> _Exercise aim_:
For the listing below, show each line that includes the string "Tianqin".

> _Extracted material_:
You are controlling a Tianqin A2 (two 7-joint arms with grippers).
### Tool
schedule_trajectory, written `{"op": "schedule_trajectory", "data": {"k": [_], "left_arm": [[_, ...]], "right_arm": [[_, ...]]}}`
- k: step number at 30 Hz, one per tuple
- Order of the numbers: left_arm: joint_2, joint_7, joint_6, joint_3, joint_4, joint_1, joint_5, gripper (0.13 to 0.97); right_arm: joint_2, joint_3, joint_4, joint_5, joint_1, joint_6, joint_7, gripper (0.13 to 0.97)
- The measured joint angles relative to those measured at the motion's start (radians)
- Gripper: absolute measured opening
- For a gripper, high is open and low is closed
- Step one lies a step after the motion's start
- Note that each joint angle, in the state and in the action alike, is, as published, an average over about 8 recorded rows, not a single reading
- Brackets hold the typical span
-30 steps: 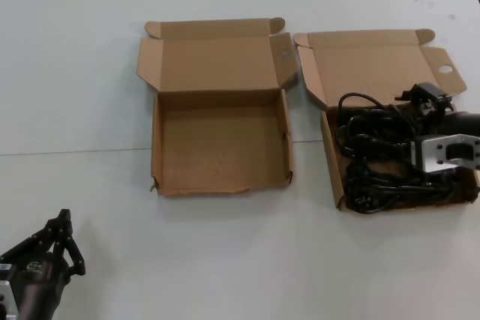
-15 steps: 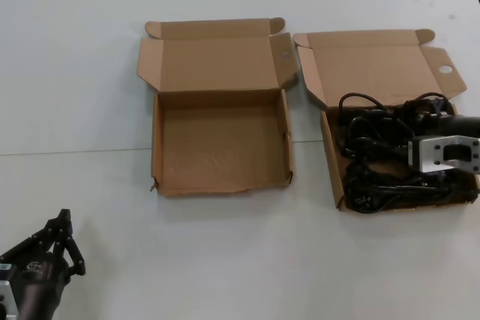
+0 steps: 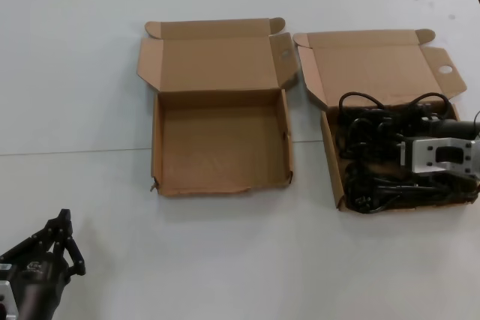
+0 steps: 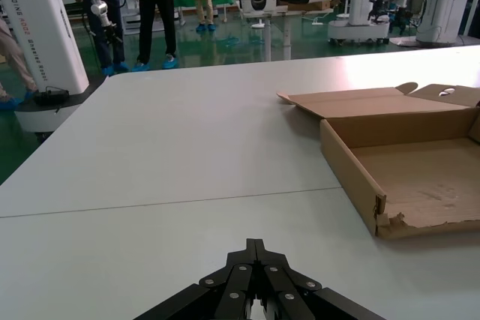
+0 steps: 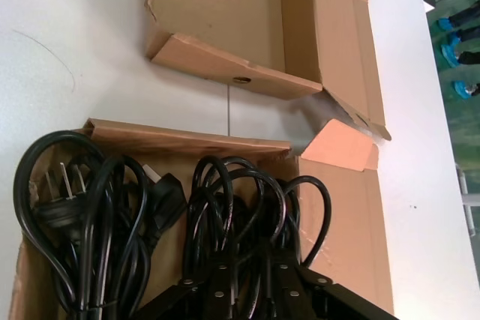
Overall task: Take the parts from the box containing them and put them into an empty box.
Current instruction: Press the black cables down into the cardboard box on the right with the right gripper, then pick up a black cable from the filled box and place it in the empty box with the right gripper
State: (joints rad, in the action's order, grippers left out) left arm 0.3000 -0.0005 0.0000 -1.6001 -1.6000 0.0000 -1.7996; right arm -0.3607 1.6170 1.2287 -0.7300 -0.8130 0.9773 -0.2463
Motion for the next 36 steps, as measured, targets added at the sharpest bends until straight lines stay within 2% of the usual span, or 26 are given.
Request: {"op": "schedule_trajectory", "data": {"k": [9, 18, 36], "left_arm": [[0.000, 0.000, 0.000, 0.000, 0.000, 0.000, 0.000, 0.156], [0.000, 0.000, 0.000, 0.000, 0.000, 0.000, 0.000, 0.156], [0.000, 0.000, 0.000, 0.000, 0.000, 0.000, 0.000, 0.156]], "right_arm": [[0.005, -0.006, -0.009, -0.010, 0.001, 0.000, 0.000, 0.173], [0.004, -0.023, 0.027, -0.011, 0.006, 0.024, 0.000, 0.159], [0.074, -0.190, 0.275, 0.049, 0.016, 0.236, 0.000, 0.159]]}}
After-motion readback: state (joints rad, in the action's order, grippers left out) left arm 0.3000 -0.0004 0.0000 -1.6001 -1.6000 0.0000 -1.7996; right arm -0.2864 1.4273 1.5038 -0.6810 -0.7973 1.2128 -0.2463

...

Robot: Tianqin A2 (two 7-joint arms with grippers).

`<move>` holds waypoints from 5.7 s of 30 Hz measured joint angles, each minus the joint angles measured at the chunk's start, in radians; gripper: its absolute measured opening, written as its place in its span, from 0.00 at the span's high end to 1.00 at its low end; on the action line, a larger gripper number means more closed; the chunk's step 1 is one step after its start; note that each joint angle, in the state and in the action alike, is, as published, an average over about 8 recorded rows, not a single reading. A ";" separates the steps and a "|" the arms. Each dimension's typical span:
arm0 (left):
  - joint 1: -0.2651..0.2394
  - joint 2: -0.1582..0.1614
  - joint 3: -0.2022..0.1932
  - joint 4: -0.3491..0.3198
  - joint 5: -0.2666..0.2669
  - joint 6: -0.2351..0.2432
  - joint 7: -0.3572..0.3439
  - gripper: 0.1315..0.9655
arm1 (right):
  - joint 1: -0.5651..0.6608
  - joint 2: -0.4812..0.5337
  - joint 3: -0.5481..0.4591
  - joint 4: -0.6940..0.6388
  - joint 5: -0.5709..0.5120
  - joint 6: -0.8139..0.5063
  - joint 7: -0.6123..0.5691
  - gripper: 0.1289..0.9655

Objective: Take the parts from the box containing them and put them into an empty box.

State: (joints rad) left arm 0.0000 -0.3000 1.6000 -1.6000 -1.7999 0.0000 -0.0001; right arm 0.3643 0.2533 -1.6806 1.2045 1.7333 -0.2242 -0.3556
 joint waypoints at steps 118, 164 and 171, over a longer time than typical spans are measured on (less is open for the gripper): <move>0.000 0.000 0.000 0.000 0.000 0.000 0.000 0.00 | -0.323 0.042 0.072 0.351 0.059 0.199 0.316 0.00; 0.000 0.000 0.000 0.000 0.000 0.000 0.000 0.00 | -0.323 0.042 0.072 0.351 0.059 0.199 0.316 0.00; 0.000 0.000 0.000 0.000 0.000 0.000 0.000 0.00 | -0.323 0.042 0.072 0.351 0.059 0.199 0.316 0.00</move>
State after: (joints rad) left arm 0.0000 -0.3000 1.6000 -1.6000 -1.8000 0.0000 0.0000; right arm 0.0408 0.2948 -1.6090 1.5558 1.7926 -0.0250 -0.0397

> _Result of this task_:
You are controlling a Tianqin A2 (two 7-joint arms with grippers).
Robot: Tianqin A2 (two 7-joint arms with grippers).

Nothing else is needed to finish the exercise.